A high intercorrelation is observed between the brightness and the sharpness attributes, which is due to the nature of the etched and partially polished samples: less etched or polished surfaces lead to brighter and sharper highlights. Only few samples (e.g. samples 2 and 7, see Fig. 5) substantially deviate from this observation. Furthermore samples with a more severe treatment typically have a lower specular and higher off-specular signal. This introduces a good linear correlation between the specular (e.g. Li) and off-specular (e.g. Lb) signal for the black samples of this study (R2 between Li and Lb equals 0.93, 0.96, and 0.88 for Lb at zone 1, 2, and 3, resp.). The sample illuminance during the experiment was also rather small (500 lux is for example recommended for visual assessment [40]), which limits the visual difference between the black and white samples. In addition, our study examines only semi to high-gloss samples with a considerably sharp perceptual DOI, made from glass with a similar type of treatment (if treated). All together this explains why a relatively good correlation was maintained for most examined metrics in Table 3 or Table 4, even those solely focusing on the specular or off-specular region or an integrated value covering both. As such the available data only permits us to indicate a limited (yet significant) improvement of the contrast-based metrics and the iGM slope sharpness in explaining the observers’ judgements of glossiness (brightness) and sharpness, resp. Further validation of our findings is thus necessary on larger sets of (semi to high-gloss) hazy materials, which should include different materials with different lightness or colour, in various illumination conditions.
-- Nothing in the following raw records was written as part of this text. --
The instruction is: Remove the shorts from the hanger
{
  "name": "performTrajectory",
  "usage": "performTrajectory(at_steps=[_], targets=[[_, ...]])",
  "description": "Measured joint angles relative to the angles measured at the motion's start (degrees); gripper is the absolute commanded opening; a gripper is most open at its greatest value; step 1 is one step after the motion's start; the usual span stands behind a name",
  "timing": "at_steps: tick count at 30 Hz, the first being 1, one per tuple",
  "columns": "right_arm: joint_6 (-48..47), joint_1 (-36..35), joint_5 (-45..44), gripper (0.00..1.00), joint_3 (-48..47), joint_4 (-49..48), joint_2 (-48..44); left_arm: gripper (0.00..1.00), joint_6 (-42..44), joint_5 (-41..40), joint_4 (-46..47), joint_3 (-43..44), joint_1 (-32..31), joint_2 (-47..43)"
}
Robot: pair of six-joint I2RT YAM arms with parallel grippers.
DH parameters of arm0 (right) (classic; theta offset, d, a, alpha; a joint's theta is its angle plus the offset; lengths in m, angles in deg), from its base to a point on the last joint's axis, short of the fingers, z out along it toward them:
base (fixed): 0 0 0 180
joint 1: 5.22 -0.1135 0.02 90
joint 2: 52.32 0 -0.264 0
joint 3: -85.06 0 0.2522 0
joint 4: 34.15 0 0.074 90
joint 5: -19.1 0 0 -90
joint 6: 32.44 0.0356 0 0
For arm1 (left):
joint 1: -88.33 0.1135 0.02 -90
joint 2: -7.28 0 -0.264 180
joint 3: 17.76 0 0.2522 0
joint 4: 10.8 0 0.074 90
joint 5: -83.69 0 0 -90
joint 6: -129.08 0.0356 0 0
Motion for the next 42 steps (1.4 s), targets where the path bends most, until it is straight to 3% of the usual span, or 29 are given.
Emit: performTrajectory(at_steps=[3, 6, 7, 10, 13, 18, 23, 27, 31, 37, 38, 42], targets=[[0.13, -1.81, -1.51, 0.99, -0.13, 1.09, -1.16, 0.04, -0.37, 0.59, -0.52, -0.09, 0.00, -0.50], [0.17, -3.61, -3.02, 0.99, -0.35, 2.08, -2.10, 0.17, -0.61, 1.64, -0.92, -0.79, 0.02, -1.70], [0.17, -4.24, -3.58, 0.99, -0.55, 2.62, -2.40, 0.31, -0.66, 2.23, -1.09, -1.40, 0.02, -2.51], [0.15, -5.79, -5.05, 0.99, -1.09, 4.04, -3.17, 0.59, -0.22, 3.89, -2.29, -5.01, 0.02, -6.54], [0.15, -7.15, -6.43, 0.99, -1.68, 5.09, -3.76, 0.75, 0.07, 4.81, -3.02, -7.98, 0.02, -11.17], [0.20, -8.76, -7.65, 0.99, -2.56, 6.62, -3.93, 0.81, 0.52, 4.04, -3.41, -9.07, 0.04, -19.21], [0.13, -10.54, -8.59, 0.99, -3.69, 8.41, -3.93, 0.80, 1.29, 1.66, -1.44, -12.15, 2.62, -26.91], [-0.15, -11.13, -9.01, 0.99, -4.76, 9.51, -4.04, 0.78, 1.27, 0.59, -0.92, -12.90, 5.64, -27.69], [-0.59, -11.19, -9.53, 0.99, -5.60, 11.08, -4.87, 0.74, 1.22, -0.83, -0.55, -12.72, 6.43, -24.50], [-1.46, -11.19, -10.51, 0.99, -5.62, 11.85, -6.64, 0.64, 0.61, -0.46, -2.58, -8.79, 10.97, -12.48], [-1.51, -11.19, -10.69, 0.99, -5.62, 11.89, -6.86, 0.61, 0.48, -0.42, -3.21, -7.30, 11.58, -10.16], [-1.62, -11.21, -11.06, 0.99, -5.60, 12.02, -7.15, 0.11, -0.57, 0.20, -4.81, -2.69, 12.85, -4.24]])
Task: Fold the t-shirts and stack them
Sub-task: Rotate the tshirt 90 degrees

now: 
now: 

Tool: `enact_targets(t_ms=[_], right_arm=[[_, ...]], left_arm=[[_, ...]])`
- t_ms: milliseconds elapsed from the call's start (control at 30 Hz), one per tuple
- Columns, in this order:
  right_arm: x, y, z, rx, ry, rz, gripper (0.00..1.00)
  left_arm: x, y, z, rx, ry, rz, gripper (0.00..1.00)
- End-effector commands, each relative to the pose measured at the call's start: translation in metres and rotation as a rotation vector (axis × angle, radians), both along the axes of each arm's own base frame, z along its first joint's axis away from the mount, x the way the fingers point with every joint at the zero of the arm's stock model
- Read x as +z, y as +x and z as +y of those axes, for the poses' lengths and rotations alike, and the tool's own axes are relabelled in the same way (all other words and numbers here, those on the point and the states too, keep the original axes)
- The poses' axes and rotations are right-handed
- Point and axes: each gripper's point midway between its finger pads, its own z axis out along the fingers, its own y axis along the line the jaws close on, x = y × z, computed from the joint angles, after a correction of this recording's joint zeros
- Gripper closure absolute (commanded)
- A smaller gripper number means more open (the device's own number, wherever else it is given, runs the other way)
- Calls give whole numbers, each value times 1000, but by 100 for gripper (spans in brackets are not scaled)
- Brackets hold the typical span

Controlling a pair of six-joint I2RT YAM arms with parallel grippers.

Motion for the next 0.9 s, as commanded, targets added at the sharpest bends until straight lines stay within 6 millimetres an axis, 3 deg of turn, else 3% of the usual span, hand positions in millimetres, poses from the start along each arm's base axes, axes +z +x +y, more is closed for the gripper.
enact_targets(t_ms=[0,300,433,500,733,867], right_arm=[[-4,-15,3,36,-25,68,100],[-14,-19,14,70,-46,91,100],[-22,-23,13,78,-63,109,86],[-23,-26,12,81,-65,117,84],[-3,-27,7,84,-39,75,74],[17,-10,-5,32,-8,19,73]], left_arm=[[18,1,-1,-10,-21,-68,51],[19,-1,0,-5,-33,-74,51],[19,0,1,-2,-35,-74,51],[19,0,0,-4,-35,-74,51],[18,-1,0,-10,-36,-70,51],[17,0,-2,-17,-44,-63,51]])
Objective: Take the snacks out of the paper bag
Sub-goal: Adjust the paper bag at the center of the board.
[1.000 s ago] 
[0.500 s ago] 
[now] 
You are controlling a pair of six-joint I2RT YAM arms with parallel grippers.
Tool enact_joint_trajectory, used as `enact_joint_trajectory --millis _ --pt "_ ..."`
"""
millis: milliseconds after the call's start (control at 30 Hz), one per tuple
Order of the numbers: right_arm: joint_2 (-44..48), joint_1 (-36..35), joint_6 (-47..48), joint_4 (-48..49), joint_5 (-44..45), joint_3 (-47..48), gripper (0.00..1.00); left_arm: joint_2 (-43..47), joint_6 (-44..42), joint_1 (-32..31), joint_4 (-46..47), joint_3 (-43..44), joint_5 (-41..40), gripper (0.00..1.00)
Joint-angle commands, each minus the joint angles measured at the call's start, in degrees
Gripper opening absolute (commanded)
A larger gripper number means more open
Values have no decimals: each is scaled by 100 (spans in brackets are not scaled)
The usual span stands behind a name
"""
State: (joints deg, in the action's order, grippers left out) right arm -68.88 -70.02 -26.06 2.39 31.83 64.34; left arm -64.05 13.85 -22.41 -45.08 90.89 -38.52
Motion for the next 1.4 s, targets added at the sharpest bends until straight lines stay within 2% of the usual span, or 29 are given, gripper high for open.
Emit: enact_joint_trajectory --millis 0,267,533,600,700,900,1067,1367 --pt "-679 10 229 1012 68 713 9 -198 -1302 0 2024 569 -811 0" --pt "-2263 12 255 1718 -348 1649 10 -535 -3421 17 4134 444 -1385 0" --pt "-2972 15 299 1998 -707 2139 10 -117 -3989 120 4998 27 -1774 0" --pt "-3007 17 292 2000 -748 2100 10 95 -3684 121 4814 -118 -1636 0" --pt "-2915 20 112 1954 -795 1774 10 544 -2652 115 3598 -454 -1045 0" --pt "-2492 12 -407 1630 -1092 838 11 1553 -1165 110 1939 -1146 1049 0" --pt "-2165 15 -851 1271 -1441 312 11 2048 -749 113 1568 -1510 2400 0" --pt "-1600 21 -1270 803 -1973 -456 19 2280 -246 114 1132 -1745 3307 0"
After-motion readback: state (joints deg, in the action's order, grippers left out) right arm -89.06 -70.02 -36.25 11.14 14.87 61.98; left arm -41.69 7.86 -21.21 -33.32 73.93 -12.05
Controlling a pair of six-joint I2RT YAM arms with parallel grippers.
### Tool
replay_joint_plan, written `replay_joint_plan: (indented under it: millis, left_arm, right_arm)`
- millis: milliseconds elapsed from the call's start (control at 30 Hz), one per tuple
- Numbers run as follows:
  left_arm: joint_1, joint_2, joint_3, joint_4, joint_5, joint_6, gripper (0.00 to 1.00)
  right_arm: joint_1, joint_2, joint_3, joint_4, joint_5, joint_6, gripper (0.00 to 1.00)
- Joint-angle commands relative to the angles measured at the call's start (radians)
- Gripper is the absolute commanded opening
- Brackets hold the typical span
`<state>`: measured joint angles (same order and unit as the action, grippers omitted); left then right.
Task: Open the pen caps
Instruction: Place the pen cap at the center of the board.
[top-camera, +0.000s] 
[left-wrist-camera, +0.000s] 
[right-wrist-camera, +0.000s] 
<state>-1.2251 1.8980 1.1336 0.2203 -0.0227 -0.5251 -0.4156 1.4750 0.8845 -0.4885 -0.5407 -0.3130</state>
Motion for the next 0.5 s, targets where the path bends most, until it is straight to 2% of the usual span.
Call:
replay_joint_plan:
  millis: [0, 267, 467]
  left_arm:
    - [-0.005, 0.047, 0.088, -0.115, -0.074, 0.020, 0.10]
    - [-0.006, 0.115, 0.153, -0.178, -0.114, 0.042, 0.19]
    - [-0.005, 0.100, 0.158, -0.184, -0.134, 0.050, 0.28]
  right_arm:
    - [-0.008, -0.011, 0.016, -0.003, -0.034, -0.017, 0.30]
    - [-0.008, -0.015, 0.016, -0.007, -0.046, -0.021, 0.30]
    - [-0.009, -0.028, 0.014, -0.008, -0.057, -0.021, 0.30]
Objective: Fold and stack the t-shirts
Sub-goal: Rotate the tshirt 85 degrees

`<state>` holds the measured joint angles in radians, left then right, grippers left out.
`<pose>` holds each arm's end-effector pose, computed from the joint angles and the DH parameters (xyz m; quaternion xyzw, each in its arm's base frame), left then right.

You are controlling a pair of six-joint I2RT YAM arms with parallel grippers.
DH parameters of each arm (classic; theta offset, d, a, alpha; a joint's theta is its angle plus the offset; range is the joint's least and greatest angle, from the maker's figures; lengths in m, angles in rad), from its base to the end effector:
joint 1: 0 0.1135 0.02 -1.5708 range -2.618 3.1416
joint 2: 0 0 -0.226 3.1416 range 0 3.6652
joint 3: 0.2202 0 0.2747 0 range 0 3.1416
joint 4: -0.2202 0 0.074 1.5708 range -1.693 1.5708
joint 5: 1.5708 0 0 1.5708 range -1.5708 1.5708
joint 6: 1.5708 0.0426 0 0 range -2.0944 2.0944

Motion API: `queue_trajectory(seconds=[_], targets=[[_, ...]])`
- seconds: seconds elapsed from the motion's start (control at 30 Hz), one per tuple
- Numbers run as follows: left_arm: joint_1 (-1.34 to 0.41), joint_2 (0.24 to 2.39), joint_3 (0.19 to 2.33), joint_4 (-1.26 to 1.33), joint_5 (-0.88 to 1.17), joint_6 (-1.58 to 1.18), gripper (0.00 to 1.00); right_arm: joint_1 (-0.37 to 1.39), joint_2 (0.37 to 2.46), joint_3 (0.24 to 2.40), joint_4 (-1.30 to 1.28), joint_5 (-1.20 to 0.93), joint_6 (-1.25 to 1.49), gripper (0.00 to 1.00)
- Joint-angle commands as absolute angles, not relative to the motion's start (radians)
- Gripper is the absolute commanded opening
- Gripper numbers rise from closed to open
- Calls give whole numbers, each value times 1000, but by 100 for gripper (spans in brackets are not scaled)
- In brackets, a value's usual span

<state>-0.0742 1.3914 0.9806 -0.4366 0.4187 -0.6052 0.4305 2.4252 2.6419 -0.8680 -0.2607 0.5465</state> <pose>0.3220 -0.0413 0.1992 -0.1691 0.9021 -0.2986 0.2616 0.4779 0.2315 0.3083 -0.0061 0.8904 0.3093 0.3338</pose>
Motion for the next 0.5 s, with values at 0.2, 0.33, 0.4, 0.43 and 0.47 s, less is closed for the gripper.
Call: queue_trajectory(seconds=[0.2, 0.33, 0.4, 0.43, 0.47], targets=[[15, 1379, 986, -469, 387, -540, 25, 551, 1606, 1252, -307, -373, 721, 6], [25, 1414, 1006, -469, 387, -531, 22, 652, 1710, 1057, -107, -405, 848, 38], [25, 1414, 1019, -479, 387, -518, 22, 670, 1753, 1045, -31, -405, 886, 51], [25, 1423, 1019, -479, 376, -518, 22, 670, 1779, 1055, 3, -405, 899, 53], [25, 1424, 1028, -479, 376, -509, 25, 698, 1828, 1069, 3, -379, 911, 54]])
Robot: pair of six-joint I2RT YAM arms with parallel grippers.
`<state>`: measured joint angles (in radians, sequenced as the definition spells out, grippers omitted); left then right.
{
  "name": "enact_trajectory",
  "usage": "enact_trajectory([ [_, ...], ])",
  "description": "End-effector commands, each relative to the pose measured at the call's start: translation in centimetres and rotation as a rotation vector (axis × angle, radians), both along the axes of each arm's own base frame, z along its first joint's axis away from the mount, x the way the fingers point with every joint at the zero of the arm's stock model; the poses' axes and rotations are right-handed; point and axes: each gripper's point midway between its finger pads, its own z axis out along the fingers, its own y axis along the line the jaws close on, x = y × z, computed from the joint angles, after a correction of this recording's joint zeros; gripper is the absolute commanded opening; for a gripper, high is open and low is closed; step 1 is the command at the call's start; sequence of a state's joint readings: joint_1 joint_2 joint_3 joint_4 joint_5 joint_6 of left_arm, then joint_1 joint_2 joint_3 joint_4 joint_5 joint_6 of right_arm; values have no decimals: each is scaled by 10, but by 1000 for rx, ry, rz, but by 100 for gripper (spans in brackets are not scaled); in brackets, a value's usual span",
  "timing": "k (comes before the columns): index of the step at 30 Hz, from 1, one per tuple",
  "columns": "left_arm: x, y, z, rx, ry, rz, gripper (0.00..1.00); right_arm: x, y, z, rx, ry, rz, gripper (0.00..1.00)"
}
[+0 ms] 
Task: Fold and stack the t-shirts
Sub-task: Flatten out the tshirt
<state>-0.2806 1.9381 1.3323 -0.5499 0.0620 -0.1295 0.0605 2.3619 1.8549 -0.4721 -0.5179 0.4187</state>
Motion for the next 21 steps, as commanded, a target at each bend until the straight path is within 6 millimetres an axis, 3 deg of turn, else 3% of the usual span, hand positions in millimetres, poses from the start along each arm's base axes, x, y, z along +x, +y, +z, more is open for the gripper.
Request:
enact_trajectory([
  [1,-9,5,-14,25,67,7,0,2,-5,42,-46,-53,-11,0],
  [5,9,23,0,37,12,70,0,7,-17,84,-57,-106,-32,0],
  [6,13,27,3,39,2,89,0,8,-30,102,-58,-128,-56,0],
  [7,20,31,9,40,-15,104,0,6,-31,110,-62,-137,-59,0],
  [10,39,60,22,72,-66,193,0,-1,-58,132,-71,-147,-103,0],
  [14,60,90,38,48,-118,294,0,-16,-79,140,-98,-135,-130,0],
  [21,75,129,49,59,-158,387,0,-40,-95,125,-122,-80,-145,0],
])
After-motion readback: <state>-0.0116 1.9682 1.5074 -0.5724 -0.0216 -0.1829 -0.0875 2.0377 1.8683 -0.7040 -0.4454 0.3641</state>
This study does not consider samples with a reduced or deformed perceptual DOI, nor matte to semi-gloss samples. For such samples, one could say that the appropriateness of an integrated specular gloss metric (SGU 20/60/85) increases for samples with a more scattered and spread reflection behavior. Leloup et al. further indicated (on painted paper and glass samples) that their CG could still explain the perceived glossiness for samples with a similar shape or deformation of the reflected image (similar perceptual DOI), as long as there is still an observable highlight region. They however measured the background luminance Lb further away from the specular direction (close to the surface normal direction, cf. CG_0 in Table 3) [11]. The iGM CG measures in a similar way, and may be suited in this case. In previous work, the authors illustrated the capability of the iGM slope sharpness to evaluate the DOI of glass and paper samples from matte to high-gloss. In fact, the metric was able to dissociate the glass and paper samples due to a high difference in iGM slope sharpness, while the IQ DOI was not. In the case of matte samples, the reflected light is mostly scattered and no reflected highlight is distinguishable anymore. The SGU 85 is advised in this case. Obein et al. also mentioned that observers seem to use the sample lightness as a cue for glossiness in this situation [6], while Toscani et al. obtained lightness as an independent attribute of surface reflection [14].

5. Conclusion

This work documents the glossiness perception and its optical evaluations for a set of ten glass samples with considerable differences in haziness. Psychometric scales were developed for the glossiness - together with its two attributes brightness (cf. contrast gloss) and sharpness (cf. DOI) - using visual data collected from 16 observers according to the method of paired comparison. An excellent linearity was observed between the scales for glossiness and brightness, suggesting that observers used similar cues to judge both attributes.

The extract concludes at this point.